Tori is alive today.  She’s 20 years old.  She has had a lot of health challenges because the drugs for children’s cancer are really tough on kids.  She’s still raising funds for children’s cancer research to try to find better drugs for children.  She’s set to graduate from Georgia Southern University in 2024.

The two moms still comment on each other posts.  Tori’s mom recently wrote Angie, “We still love Madi.  We’re still thinking of her.  We still hang her angel on our tree every year.  We call Nov. 8 our Angel-versary—the day when Madi became an angel.  Sending love from both of us.”

I often have the opportunity to teach in forums on service.  I always emphasize how the person rendering service is often the person most blessed by the service—even more than the person receiving the service.  It’s a remarkable phenomenon.  I think Tori’s story is a beautiful example of this.  In this case, both girls were blessed by Tori’s kind service.

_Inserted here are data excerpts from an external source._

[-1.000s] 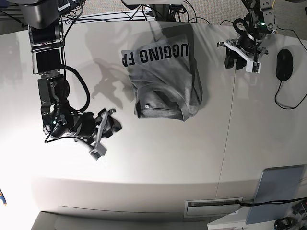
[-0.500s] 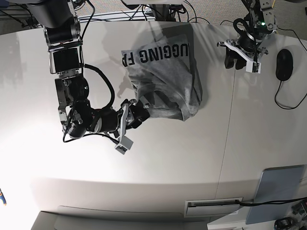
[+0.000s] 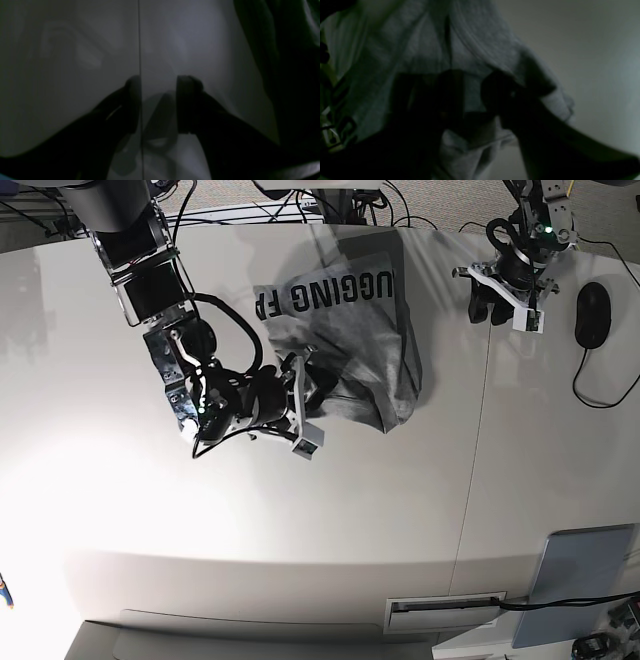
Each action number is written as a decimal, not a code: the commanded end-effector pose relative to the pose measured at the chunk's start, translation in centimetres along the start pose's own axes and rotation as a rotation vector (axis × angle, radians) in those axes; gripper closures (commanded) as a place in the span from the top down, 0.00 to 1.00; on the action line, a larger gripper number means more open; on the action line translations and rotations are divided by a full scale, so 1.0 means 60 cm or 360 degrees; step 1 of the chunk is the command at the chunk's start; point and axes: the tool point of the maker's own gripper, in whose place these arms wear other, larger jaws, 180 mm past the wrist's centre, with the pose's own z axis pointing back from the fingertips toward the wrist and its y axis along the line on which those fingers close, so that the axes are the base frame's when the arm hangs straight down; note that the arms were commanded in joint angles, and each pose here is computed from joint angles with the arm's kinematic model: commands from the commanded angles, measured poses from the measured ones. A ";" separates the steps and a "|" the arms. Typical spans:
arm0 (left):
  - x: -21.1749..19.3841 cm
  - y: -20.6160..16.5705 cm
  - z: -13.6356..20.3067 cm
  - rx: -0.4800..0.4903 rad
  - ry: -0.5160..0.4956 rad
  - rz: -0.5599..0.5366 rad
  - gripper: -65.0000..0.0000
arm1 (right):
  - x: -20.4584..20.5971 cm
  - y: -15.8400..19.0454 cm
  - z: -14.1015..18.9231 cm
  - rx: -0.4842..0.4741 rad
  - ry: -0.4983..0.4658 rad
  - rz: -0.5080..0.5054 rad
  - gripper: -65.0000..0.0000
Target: Fold the T-shirt properly
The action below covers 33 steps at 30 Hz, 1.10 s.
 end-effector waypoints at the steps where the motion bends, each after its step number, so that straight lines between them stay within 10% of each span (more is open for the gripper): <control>1: -0.037 0.009 0.007 0.0037 0.0151 -0.0028 0.38 | 0.032 -0.010 0.015 -0.0027 -0.0084 0.0039 0.23; 5: -0.037 0.009 0.007 0.0037 0.0151 -0.0028 0.38 | 0.050 -0.020 0.025 -0.0057 -0.0099 0.0068 0.07; 21: -0.037 0.009 0.007 0.0037 0.0151 -0.0028 0.38 | 0.122 -0.083 0.106 -0.0497 -0.0135 0.0292 0.07; 28: -0.037 0.009 0.008 0.0036 0.0152 -0.0028 0.38 | 0.076 -0.102 0.107 -0.0543 -0.0067 0.0263 0.42; 33: -0.037 0.009 0.007 0.0035 0.0151 -0.0028 0.38 | 0.046 -0.108 0.088 -0.0502 -0.0099 0.0186 0.44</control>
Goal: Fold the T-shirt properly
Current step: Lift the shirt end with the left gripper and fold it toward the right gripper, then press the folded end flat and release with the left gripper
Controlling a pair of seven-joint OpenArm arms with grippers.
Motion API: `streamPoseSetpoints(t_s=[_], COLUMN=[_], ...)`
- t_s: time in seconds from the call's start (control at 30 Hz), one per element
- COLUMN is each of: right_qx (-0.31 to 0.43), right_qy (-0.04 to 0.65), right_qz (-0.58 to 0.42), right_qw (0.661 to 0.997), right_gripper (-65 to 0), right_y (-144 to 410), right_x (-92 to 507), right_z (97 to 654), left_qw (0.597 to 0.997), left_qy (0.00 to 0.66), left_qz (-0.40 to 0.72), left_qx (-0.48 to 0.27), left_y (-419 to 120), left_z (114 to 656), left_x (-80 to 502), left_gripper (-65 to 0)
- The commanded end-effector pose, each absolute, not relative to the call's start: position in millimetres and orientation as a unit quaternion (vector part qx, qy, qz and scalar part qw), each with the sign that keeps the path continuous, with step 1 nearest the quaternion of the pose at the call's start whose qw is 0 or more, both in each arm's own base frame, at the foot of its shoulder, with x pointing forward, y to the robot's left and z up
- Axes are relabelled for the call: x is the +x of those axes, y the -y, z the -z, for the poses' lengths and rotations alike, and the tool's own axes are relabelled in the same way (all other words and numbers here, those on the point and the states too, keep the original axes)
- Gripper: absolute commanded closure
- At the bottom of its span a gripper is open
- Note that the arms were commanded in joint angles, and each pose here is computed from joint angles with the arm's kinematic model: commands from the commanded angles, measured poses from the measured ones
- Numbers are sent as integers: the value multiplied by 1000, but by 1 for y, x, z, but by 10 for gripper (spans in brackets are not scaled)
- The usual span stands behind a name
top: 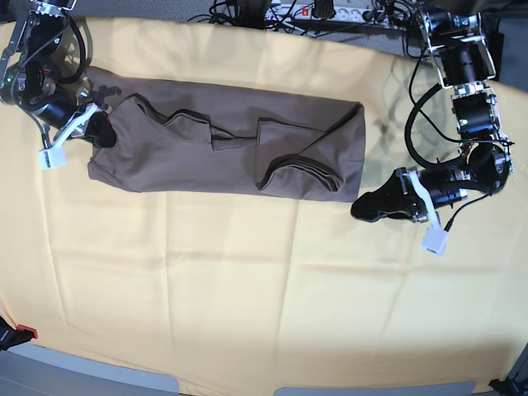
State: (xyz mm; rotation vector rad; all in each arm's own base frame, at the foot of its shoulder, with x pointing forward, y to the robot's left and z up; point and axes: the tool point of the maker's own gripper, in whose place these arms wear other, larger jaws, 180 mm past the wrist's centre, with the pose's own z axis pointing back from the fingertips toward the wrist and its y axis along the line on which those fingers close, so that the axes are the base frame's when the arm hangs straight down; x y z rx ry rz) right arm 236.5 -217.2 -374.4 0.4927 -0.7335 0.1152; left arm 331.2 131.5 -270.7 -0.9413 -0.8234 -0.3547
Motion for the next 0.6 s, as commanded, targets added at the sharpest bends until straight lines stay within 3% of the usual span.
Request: streamPoseSetpoints(t_s=[0.0, 0.2, 0.57], right_qx=[235, 235, 235], right_qy=[370, 370, 370], right_qz=[-65, -65, -65], right_qw=[897, 897, 897], right_gripper=[0, 0, 0], right_y=[220, 220, 220], right_x=[242, 242, 242], right_z=[364, 364, 364], left_qw=[789, 836, 853], left_qy=[409, 403, 334], left_qz=[170, 128, 151], left_qx=[-426, -349, -372], left_y=[-139, -166, -134], left_z=[255, 276, 313], left_x=[340, 354, 325], left_gripper=[0, 0, 0])
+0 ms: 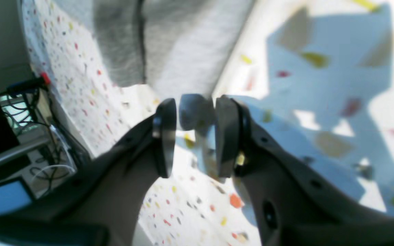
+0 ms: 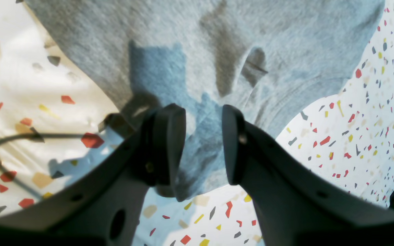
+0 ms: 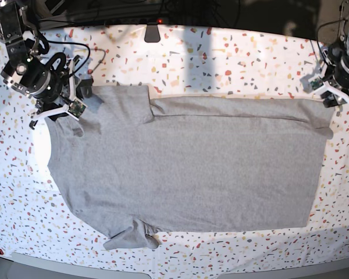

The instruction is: Fold the T-shirt properly

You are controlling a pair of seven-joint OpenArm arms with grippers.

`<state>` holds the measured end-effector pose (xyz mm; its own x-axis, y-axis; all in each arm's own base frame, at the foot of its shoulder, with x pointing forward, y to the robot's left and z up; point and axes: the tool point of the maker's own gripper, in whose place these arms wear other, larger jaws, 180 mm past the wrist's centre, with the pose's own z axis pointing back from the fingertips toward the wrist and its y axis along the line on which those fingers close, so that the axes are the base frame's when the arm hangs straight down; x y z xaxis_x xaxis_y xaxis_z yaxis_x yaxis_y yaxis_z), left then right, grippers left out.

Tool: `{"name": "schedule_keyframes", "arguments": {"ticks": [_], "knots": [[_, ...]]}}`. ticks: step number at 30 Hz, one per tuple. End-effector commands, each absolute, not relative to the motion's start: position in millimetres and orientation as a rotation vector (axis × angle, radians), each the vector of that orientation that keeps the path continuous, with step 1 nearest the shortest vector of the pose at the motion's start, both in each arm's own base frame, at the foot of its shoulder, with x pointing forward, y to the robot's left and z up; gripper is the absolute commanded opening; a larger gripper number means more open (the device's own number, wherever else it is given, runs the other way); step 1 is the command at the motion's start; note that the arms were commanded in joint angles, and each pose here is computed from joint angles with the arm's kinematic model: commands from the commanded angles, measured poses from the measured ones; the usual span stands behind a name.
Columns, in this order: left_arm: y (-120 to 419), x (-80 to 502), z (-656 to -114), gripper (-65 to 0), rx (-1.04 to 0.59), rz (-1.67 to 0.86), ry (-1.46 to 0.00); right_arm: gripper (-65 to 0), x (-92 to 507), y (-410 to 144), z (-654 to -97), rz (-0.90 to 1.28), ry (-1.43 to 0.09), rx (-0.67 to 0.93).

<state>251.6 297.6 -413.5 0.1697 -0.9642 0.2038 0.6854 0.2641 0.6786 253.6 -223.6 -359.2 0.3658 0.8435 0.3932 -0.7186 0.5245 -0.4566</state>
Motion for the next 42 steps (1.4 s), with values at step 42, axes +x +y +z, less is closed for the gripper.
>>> {"name": "schedule_keyframes", "arguments": {"ticks": [42], "knots": [[295,270,-417,-65.0,0.576,-1.253,-0.635,-42.5,210,-254,-393,1.099,-0.485,-0.297]]}}
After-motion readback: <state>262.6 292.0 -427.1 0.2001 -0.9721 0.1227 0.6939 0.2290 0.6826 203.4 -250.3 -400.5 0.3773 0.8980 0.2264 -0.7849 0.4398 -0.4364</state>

I love that Gospel principles work in our lives whether we are three-years-old or whether we are 83 years old.  They are eternal principles.  I once excitedly shared with my friend, Debbie Harrison, the results of a recent medical trial that showed that people rendering service were typically much more healed by the service than the recipient of the service.  Debbie’s reply was almost indignant, “Seriously?  We needed science to tell us that??  We’ve known that in the Gospel for years!”  She was right, of course.  I’ve seen this phenomenon manifested over and over again in my work in India with families affected by leprosy, and as a mother.  How blessed we are to know that when we walk in the footsteps of our Savior, we not only can bless others, but we are also abundantly blessed!